▸ DATA SECTION

• • • •

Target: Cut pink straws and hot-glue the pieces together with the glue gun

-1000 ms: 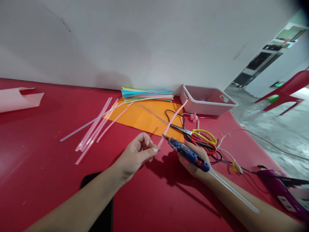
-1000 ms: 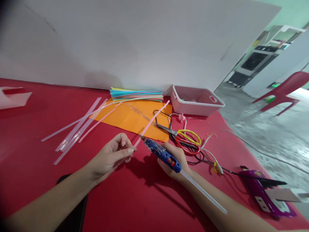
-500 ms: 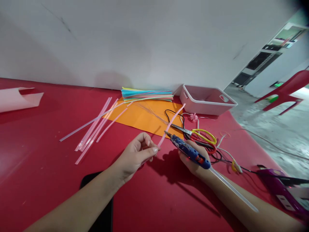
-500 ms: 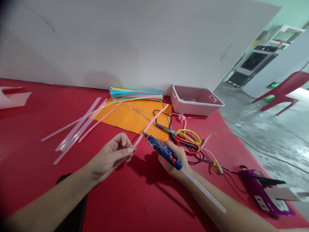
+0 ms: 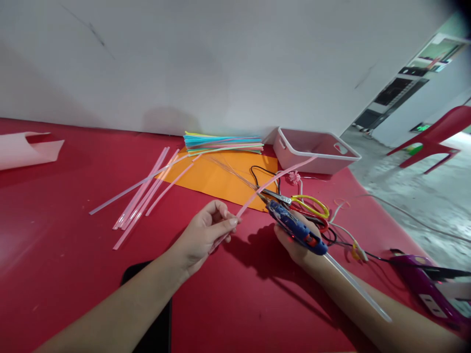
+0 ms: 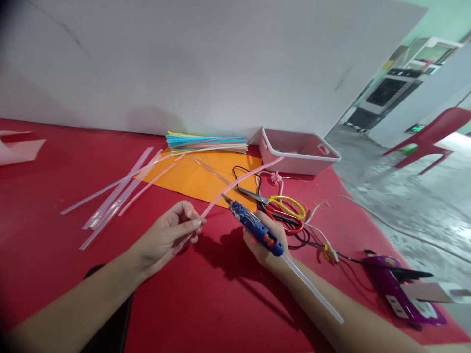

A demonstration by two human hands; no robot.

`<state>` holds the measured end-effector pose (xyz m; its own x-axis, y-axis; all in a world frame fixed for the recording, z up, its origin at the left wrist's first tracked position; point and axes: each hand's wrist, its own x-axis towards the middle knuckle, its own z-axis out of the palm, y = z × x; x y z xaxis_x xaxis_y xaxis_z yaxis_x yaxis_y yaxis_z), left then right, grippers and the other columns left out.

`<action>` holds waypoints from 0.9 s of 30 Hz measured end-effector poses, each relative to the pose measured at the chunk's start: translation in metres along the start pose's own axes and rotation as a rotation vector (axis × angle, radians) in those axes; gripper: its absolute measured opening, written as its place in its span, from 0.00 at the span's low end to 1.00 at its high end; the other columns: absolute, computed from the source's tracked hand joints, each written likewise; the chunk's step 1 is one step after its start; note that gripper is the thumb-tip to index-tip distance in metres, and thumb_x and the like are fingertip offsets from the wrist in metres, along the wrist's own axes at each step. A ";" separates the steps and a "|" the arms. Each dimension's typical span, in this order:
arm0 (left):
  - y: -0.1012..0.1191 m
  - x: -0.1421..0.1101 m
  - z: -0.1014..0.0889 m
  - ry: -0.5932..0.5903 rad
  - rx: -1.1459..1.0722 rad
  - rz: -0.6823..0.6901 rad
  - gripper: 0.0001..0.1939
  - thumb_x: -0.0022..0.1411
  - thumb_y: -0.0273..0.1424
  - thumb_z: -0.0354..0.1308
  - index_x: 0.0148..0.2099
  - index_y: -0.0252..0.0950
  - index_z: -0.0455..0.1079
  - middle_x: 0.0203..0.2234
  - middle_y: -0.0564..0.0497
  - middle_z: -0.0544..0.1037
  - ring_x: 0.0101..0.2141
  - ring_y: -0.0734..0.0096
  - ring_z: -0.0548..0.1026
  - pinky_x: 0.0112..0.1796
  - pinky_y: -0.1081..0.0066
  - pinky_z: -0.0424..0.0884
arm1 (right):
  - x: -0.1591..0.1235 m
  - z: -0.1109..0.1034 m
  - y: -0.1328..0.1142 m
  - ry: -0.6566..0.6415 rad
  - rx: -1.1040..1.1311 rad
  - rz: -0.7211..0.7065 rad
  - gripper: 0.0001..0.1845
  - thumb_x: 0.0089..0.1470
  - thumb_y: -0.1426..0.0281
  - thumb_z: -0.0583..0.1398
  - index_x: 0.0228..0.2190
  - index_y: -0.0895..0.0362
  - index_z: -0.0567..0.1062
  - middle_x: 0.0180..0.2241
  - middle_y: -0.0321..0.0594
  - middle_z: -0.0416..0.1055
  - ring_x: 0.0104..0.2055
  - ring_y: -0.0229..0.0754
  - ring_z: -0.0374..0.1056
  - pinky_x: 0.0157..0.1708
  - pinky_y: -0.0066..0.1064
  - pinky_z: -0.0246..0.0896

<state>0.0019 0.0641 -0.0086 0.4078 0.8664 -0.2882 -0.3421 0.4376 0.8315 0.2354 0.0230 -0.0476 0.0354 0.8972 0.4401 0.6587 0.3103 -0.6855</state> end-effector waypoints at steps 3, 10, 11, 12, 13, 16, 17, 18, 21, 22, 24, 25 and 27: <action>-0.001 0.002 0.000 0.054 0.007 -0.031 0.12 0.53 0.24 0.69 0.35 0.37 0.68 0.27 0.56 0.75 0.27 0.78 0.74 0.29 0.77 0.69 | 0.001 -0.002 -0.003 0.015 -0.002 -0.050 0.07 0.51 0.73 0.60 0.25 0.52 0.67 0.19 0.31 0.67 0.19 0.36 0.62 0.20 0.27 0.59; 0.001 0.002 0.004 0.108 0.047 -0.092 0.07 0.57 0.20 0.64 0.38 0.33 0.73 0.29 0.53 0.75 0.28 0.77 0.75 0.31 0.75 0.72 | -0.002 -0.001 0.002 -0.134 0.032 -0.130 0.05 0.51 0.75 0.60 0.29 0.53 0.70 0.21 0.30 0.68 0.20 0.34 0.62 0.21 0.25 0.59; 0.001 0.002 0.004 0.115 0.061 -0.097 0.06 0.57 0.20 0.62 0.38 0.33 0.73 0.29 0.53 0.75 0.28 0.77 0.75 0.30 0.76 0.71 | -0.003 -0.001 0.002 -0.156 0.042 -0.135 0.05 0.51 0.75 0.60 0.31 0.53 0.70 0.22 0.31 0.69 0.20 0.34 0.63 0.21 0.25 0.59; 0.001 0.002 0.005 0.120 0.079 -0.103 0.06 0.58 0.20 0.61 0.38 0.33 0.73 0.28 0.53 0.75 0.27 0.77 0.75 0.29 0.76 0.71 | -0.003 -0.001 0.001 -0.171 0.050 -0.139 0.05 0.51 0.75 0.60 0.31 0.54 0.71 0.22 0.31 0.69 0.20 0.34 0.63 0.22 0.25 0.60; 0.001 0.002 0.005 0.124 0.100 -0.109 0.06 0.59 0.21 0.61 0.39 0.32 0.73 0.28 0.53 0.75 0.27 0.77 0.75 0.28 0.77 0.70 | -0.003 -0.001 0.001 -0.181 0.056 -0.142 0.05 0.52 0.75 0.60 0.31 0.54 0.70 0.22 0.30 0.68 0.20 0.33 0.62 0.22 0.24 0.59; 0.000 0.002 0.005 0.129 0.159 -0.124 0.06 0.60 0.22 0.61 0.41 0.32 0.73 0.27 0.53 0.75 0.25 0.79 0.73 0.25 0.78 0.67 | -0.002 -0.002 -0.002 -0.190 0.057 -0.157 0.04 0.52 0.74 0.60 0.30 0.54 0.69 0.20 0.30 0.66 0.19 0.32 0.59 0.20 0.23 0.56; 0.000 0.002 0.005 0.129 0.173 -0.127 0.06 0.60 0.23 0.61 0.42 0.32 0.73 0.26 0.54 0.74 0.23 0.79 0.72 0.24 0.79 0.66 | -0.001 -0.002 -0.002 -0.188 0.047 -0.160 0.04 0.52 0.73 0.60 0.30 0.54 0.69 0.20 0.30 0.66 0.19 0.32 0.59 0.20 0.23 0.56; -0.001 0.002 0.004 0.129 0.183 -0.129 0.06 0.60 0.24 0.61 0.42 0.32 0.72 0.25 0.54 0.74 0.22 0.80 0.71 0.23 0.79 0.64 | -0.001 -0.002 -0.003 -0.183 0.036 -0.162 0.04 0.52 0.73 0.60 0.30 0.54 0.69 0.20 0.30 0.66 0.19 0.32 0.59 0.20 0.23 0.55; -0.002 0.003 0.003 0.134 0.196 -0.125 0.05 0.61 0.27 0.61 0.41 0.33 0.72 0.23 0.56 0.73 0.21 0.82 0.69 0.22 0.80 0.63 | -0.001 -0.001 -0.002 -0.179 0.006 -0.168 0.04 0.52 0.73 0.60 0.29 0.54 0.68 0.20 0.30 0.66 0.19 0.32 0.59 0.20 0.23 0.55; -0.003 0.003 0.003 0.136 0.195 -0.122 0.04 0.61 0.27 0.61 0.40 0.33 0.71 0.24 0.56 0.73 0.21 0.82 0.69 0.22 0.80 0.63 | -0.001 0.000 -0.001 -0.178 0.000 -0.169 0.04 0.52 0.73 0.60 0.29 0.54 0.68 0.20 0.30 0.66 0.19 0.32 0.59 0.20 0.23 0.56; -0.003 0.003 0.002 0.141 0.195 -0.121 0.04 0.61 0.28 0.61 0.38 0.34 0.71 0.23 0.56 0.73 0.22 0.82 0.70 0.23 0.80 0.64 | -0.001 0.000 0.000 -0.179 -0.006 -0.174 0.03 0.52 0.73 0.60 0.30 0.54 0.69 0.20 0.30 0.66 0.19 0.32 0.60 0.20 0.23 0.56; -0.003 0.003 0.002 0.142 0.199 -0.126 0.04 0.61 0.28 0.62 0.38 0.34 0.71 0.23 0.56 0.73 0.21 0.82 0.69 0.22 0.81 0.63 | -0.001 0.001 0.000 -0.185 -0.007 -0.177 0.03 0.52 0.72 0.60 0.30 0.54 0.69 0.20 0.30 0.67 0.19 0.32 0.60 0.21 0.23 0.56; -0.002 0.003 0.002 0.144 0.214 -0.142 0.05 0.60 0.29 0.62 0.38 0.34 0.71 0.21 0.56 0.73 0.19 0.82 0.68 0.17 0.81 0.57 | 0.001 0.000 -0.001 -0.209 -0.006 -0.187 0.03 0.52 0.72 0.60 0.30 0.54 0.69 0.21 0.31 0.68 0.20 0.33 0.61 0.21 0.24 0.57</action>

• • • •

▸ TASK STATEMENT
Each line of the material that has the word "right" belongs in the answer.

▸ TASK OUTPUT
`<state>` holds the measured end-effector pose (xyz m; its own x-axis, y-axis; all in a world frame fixed for the recording, z up, its origin at the left wrist's first tracked position; point and axes: each hand's wrist, its own x-axis towards the middle knuckle, its own z-axis out of the palm, y = z × x; x y z xaxis_x xaxis_y xaxis_z yaxis_x yaxis_y yaxis_z), left then right, grippers and the other columns left out.
arm1 (right):

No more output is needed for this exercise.